Rachel Reeves won't break her fiscal rules, she'll destroy them
The obvious example is Labour's pledge not to raise the taxes of working people. From the Prime Minister, Sir Keir Starmer, to the Chancellor, Rachel Reeves, on to the Chief Secretary to the Treasury, Darren Jones, and any Labour minister being grilled in an interview, the mantra is repeated. Income tax, employee National Insurance contributions and VAT have not been increased – so there have been no taxes raised on working people.
The undeniable fact that increases in employers' National Insurance contributions and other taxes result in costs being borne by working people causes no shame, no embarrassment and no admission of a promise being broken.
The next big promise to be broken but not betrayed is that the tax and spend plans of Reeves will stay within the fiscal rules she has set herself. By this, the Chancellor means that a responsible government matches its day-to-day spending with its income and only borrows to invest.
The latest public borrowing figures have taken a howitzer to this pretence, effectively blowing it out of the water. The deficit for June was £6.6bn higher than the same month last year, while the gap has grown by £7.5bn when you compare this financial year to the previous – and we're only three months in. Andrew Sentance, a former Bank of England economic adviser who served on its Monetary Policy Committee for five years, suggests the 'deficit for 2025/26 [is] heading for £170bn, 5.5-6pc of GDP, even higher than last year – totally unsustainable and over £50bn above the OBR forecast'.
Unfortunately for the Government, the many tax rises Reeves announced in her Budget of October 2024 accelerated behavioural responses in the British public to avoid tax increases. The result has been – at best – erratic economic growth, unpredictable tax revenues and a rise in borrowing to meet its everyday commitments. In reality, Reeves is borrowing now to pay for past borrowing and Labour's additional spending that we cannot afford.
That is why even the dogs in the street are barking loudly about higher taxes being necessary for her next Budget to stay within the fiscal rules.
Were Reeves to abandon her talk of supposed prudence, there would likely be a market response akin to her experiencing skydiving without a parachute.
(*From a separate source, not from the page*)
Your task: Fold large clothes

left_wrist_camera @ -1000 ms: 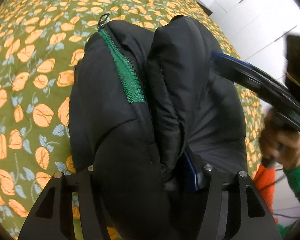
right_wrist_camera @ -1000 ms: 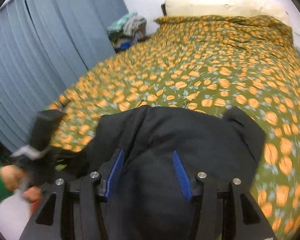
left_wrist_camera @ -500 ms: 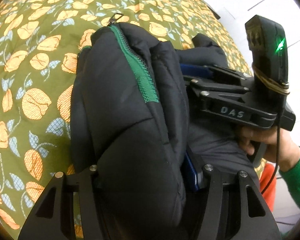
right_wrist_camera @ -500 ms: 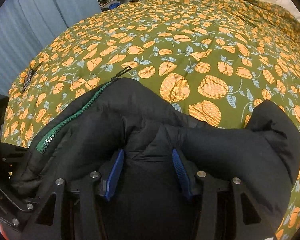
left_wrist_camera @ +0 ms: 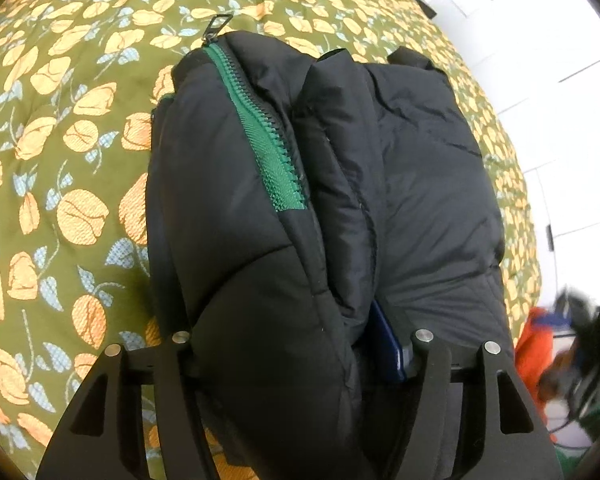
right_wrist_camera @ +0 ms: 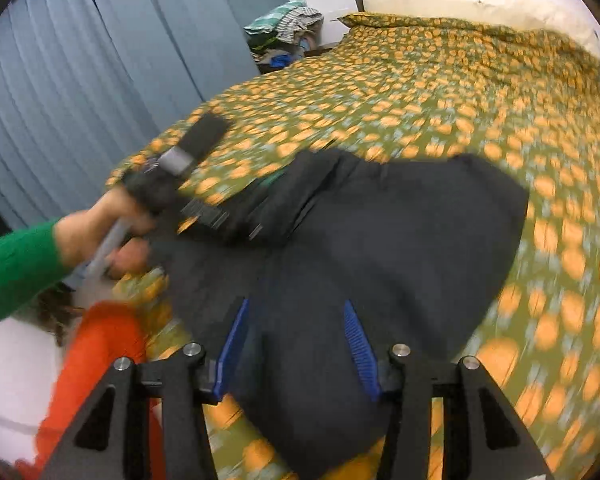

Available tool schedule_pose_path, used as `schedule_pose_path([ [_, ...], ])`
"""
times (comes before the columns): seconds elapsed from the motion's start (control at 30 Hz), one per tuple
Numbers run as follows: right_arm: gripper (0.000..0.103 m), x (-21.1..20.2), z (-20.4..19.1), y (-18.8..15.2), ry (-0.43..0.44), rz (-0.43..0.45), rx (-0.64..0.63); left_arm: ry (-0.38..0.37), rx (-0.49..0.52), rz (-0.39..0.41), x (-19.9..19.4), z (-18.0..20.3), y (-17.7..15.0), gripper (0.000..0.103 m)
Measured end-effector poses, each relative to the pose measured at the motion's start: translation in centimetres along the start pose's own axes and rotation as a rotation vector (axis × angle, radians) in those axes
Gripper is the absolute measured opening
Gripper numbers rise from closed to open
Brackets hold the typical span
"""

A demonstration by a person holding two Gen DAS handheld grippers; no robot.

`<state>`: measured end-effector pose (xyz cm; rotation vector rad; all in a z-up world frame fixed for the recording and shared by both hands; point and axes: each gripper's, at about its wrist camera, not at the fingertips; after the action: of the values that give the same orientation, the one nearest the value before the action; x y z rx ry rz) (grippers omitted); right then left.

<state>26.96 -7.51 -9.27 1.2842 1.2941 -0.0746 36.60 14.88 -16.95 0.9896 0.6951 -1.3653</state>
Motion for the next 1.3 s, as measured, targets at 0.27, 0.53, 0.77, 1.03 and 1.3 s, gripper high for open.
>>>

What can the Chancellor do to avoid such a fate? This was signalled in March 2024, when in her Mais Lecture, she revealed an approach to debt financing that would augur greater use of the EU's style of borrowing that, like old Private Finance Initiative (PFI) schemes, could be used to 'invest' in net zero and other politically driven infrastructure. It will keep some beneficiaries in the private sector happy while allowing Labour to claim it is making investments for our future without driving up the debt burden.
Bob Lyddon, an international banking and finance consultant, explained her cunning plan in his paper Decoding Rachel Reeves and remains convinced that while tax rises to meet everyday funding will undoubtedly be necessary, the Chancellor will attempt to balance her bromides with honeyed announcements of grand schemes that promise much but deliver little.
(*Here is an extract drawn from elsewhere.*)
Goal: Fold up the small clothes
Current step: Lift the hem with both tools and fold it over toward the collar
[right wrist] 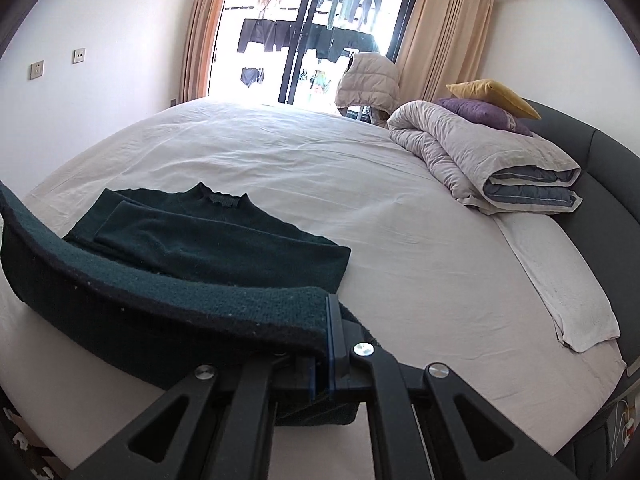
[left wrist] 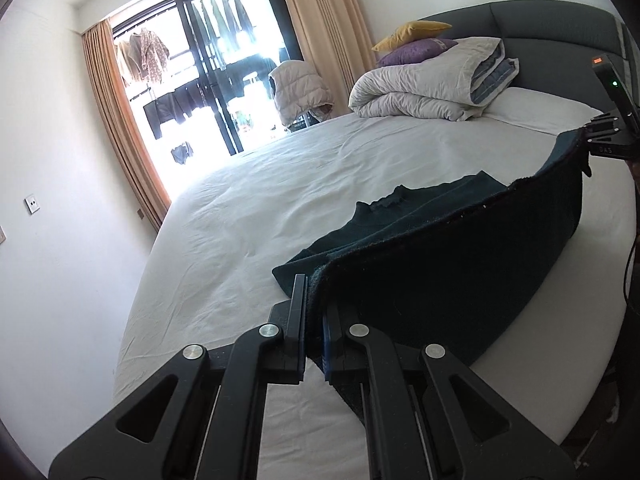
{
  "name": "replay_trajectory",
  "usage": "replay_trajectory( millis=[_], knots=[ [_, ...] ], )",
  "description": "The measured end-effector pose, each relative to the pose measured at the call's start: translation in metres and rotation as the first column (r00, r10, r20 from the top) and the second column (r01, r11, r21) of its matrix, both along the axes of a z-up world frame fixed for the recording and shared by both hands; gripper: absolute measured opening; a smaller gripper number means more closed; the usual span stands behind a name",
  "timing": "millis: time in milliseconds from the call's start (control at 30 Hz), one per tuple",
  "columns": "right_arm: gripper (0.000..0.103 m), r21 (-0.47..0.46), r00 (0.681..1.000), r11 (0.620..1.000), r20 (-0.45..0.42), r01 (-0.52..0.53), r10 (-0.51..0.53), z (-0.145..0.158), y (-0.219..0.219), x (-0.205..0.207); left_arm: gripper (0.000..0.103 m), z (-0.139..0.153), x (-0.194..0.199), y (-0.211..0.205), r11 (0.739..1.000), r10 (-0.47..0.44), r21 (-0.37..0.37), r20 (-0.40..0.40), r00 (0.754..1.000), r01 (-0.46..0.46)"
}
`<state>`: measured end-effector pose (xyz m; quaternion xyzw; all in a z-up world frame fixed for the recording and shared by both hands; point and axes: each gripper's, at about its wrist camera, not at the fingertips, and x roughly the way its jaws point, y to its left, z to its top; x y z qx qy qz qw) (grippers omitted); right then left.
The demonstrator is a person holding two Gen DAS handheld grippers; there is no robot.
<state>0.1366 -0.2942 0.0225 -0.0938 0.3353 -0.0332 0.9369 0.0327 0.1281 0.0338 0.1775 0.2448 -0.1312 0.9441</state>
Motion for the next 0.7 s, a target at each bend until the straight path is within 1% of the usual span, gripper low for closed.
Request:
replay_trajectory(
  millis=[100, 233, 367, 467, 600, 700],
  knots=[
    [0.003, 0.000, 1.000, 1.000, -0.020, -0.008, 0.008, -0.003, 0.000, 0.031, 0.005, -0.003, 0.033, 0.002, 1.000, 0.016, -0.016, -0.047, 0.999, -0.017],
    [0.003, 0.024, 0.998, 1.000, -0.065, -0.011, 0.012, -0.013, -0.001, 0.075, 0.005, -0.009, 0.082, 0.007, 0.998, 0.035, -0.046, -0.118, 0.992, -0.040],
    [0.003, 0.058, 0.991, 0.998, -0.132, 0.003, 0.005, -0.031, -0.006, 0.122, 0.005, -0.021, 0.134, 0.010, 0.996, 0.058, -0.052, -0.178, 0.982, -0.069],
    [0.003, 0.058, 0.985, 0.998, -0.174, 0.015, -0.005, -0.046, -0.006, 0.153, 0.005, -0.037, 0.172, 0.009, 0.995, 0.077, -0.052, -0.230, 0.970, -0.091],
    [0.003, 0.031, 0.972, 0.999, -0.235, 0.026, -0.018, -0.071, -0.007, 0.190, 0.005, -0.065, 0.220, 0.006, 0.991, 0.103, -0.044, -0.315, 0.944, -0.123],
    [0.003, 0.023, 0.963, 0.999, -0.269, 0.038, -0.030, -0.086, -0.011, 0.213, 0.005, -0.084, 0.248, 0.002, 0.990, 0.115, -0.032, -0.349, 0.930, -0.134]
  ],
)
Reeves signalled how a small amount of 'borrowing for investment' by the Government could be multiplied by having intermediate public entities (like Great British Energy and the National Wealth Fund) borrow as well, and by the resultant schemes also borrowing, this time from investment companies like BlackRock and UK pension schemes. The result will be an Enron-style debt mountain costing 10pc per annum plus the repayments, all falling on the hapless UK business and personal taxpayers one way or another.
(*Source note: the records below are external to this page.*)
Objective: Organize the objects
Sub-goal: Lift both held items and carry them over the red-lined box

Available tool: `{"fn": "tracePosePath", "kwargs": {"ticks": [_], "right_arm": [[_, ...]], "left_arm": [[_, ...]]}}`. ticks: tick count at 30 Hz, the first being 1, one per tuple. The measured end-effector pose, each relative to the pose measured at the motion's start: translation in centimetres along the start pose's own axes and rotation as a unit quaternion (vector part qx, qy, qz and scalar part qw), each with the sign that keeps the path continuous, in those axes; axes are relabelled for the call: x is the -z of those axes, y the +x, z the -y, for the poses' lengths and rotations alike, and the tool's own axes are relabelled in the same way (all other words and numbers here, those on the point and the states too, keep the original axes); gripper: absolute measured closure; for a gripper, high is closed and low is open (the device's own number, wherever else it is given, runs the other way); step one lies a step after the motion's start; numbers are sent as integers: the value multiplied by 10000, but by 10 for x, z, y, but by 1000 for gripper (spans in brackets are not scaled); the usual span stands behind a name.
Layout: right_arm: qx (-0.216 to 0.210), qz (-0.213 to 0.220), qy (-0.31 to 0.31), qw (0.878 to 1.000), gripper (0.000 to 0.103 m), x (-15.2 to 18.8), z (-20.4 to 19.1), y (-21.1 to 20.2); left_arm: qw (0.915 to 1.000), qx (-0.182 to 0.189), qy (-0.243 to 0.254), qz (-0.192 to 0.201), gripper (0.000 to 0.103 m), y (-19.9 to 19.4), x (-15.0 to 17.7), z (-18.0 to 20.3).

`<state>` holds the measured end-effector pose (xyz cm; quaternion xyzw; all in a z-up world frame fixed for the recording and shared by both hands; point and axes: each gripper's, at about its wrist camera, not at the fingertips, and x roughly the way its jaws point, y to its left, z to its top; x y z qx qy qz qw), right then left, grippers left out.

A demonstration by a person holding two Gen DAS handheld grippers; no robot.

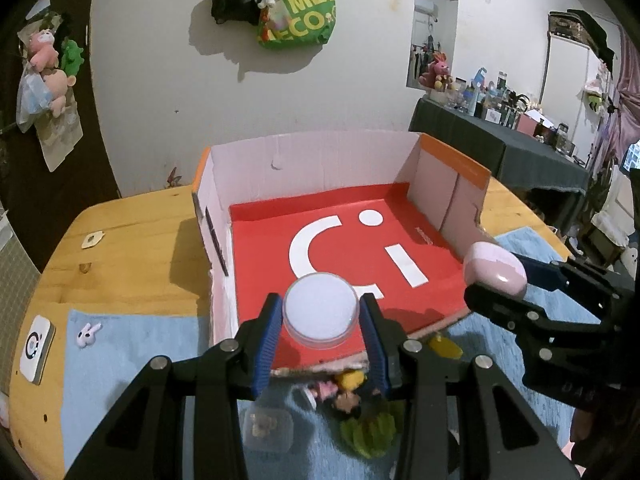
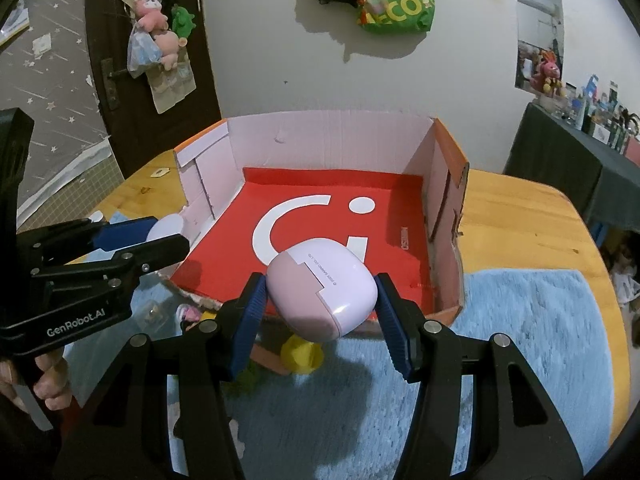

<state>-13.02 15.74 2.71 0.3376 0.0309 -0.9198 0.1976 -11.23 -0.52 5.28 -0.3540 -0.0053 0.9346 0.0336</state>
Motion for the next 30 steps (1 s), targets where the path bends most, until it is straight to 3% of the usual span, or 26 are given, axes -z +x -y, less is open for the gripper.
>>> {"fn": "tracePosePath", "kwargs": {"ticks": [30], "right_arm": [[-309, -581, 363, 9972, 50, -42, 34, 83]], "left_arm": [[9981, 22, -264, -553, 62, 79, -33, -21]]}}
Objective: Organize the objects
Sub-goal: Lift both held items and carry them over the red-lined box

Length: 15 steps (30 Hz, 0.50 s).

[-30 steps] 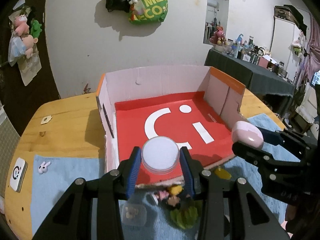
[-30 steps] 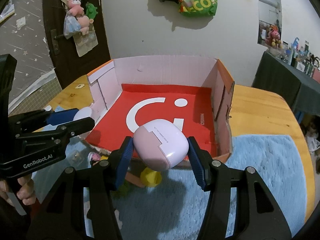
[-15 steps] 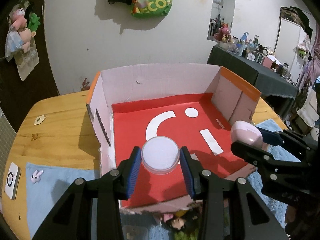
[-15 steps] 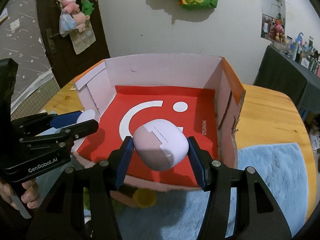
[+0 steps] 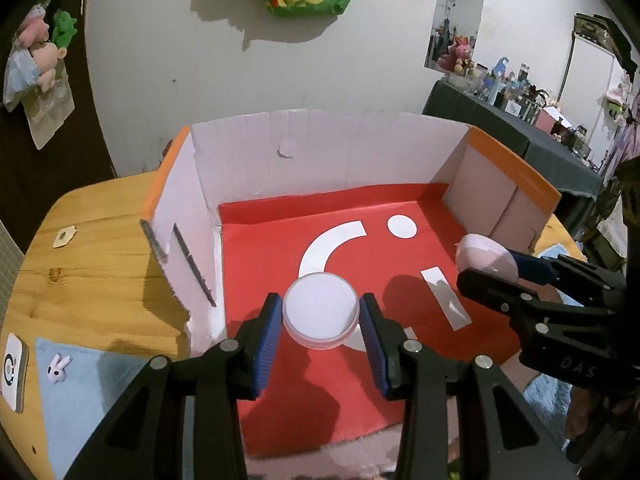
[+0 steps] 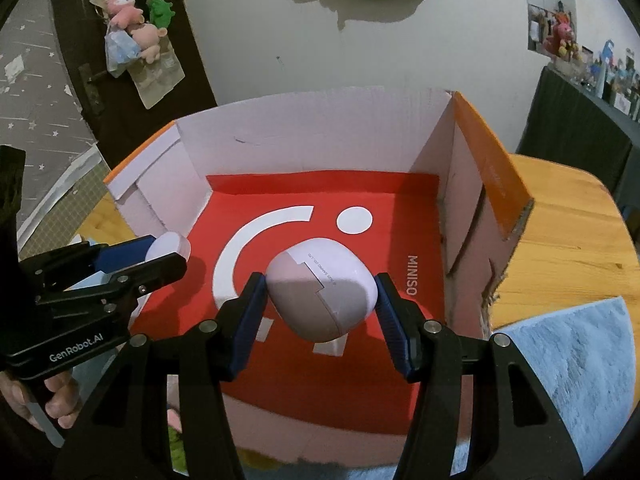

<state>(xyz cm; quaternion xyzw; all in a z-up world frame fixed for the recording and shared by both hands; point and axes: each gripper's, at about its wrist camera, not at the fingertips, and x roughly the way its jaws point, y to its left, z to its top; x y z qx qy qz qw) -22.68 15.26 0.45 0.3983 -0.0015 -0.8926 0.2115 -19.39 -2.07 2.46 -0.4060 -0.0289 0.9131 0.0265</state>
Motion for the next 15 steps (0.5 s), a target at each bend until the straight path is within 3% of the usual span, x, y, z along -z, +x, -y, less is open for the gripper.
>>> {"fn": "tracePosePath", "kwargs": {"ticks": [15], "right_arm": [[162, -235, -279, 9992, 50, -5, -4, 32]], "left_arm": [[9997, 17, -69, -235, 62, 27, -7, -6]]}}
It is an EU 'bait and switch' that grows off-balance sheet debt that eventually crystallises and has to be paid, just like off-balance sheet PFI still has to be paid. This vision is consistent with Labour's ambition of realignment with the EU and will result in the UK experiencing the same sub-optimal levels of economic growth.
It allows Labour to say it is meeting its commitments to splurge great dollops of money into our economy without us feeling the hit. The price would be paid over a 50-year-long commitment that will not immediately result in higher taxes but will drive up the running costs of the public sector.
We should be afraid. When Reeves talked up the supposedly halcyon days of Gordon Brown's grandiose public borrowing and especially his use of PFI 'investment' she ignored how it still costs us billions to repay today. The total PFI payments from 1996/97 up to the final transaction not due until 2052/53 are £278.3bn – representing an astonishing 555pc of the £50.1bn capital sum.
Of the total of 669 PFI contracts, 588 were under Labour's Blair and Brown governments. An estimate by the Left-leaning Institute of Public Policy Research (IPPR) priced £13bn of Labour's 1998 PFI-funded NHS capital investment to have a cost of £80bn, and by 2019, it still had £55bn to pay.
My money's on Lyddon being right, meaning Labour's next big political double-cross will be to say its fiscal rules are being met when she's driving that tank right over them. While she distracts us with carefully composed doublespeak about the need to increase taxes (because Reeves knows no other way to make her numbers add up and will not be allowed to cut spending), hidden borrowing will be conjured up, too.
Ultimately, that will mean yet further tax rises for our grandchildren and their children too. Whether or not our economy or our people can bear it, we shall never know – for none of us are likely to be around to see the carnage.